Before an AI problem can be solved, it is necessary to understand the problem completely and represent it in such a manner that it is easier to find a solution to it. This is done by AI Problem Analysis and Representation of the given problem using any of the two different approaches. These commonly used approaches to represent a problem in AI are as follows:
AI Problem Analysis
When analysing any given problems in AI, we go through a number of different stages. These stages are:
- Defining the Problem
- Gathering relevant Data
- Designing the Model
- Model Training
- Evaluating the Model
- Quality Assurance
- Deployment
- Maintenance of the Application
AI Problem Representation
Before the gathering of relevant information for the problem, we need to first define and represent the problem in a very precise manner. This is done using one of the commonly used approaches to represent a problem in AI. These are:
- State Space Representation
- Problem Reduction
Now, let us have a closer look at the approaches.
State Space Representation
The state space of a problem can be defined as the set of all possible states in which a problem can be represented and solved.
The method of State Space Representation involves the process of defining the state space, defining the start and the goal states, and searching for a path from the start state to the goal state across this state space.
The state space hence forms a graph or tree, where states are represented as nodes and the arcs connecting the nodes represents the actions. The method of search for the goal state from the start state is governed by a set of rules known as the production rules.
Hence, a state space consists of the following:
- Set of States
- Starting State
- Set of Actions and an Action Function
- Set of Goal States
- Criteria to check the quality of the acceptable solution (optional)
Example of State Space Representation
To understand the concept in a better manner, let us consider an example to solve the 8-puzzle. 8-puzzle is a tile puzzle which consists of numbers from 1-8 arranged in a 3 * 3 cube.
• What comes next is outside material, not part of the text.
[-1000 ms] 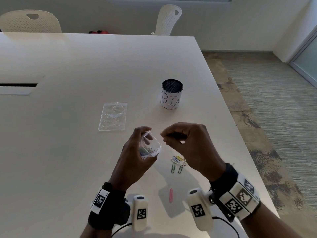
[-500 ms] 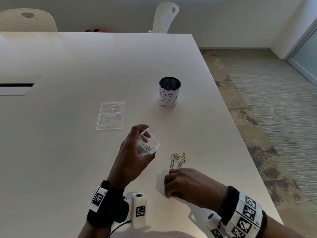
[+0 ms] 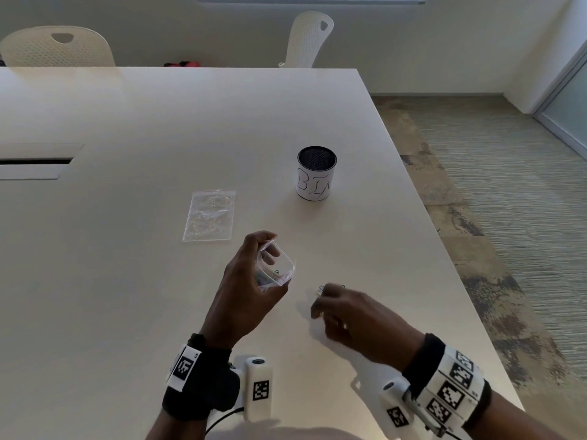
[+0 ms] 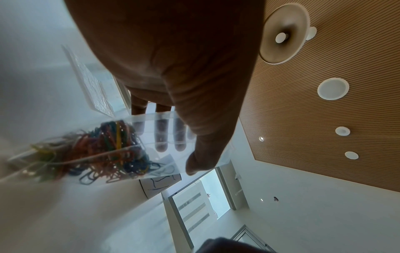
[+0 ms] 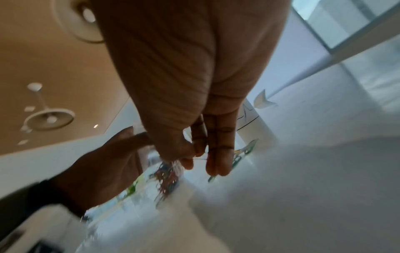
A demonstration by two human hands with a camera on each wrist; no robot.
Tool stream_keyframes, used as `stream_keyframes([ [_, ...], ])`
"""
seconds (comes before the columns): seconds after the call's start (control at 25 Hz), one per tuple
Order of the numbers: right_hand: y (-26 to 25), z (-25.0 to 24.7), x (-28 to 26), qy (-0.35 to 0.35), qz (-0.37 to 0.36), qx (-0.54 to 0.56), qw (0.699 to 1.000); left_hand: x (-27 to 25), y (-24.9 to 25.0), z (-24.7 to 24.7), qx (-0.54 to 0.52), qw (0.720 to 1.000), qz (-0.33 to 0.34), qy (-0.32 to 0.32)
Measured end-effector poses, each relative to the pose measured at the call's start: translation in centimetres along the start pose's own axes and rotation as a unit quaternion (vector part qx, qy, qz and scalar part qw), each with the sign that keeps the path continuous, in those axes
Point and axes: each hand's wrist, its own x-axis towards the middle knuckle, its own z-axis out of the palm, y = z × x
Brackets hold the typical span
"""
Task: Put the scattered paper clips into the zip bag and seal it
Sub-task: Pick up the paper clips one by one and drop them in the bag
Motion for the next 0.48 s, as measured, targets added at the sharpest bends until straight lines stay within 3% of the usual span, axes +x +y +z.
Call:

One of the squares of the cube is empty which facilitates the motion of the squares numbered 1 to 8.
The aim of the puzzle is to reach the goal state where the numbers are arranged in an ascending order. i.e., as follows
From a state where the numbers 1 to 8 are jumbled i.e.,
Now, a standard problem formulation of the above will be as follows:
- States–It is a set of all possible states where the location of the blank tile and the numbers will differ in each specific state.
- Initial State – The state from where the problem starts is its initial state.
- Goal State – The state to be reached is the goal state.
- Legal Moves – These are the rules which will be followed in order to reach the
goal state. Here, the moves which are termed as legal are:
- Blank square moves Left
- Blank square moves Right
- Blank square moves Up
- Blank square moves Down
- Cost of Path – If we assume a cost of 1 here then the cost of the path will be the number of steps taken in order to reach the goal state.
Now, have a look at a part of the state space representation tree:
This will extend on and on till all the states are represented.
Advantages of State Space Representation
State Space Search has the following advantages:
- It defines a set of all possible states, operations and goal states.
- It helps us to trace the path taken starting from the initial state to the goal state. This helps us in identifying or tracing the sequence of operations required in reaching till the goal state.
Disadvantages of State Space Representation
State Space Search has the following disadvantages:
- It is practically impossible to explore all the states for a given problem.
- Due to the huge combinational states in the state space, we need a high amount of CPU resources for the computer system to handle the load efficiently.
Problem Reduction
It is not an easy task to find the search space for all problems. When the problems get complex in nature it becomes easy to solve the problem by breaking it into smaller problems which would be easier to solve as compared to the problem as a whole. This is where problem reduction method is used.
In problem reduction method, the given problem is divided or broken down into a set of sub problems. Now, a solution to these sub problems is easy to obtain. Once the solutions to the sub problems are derived, these solutions are hence combined back in order to get to the solution for the problem as a whole.
The structure used to represent such problems is known as an AND OR Graph / Tree. In this graph, we select successor nodes based on the branch. If the branch is an AND branch, then we find solutions to all successors here. But, when we have an OR branch, then we find one best successor as the solution. Hence this graph is named the AND OR graph (or tree).
Example for AND OR Graph
Let us assume a situation where you want to acquire a car for yourselves. Now, we would represent this situation using the AND OR graph as follows.
If we take a look at the graph, we come to know that if we pursue the AND branch then we will have to consider both the successor nodes as a combined solution for the parent node. Hence as a result we will first have to earn money first and then buy a car. But in case of an OR branch we simply select one alternate which is to steal here.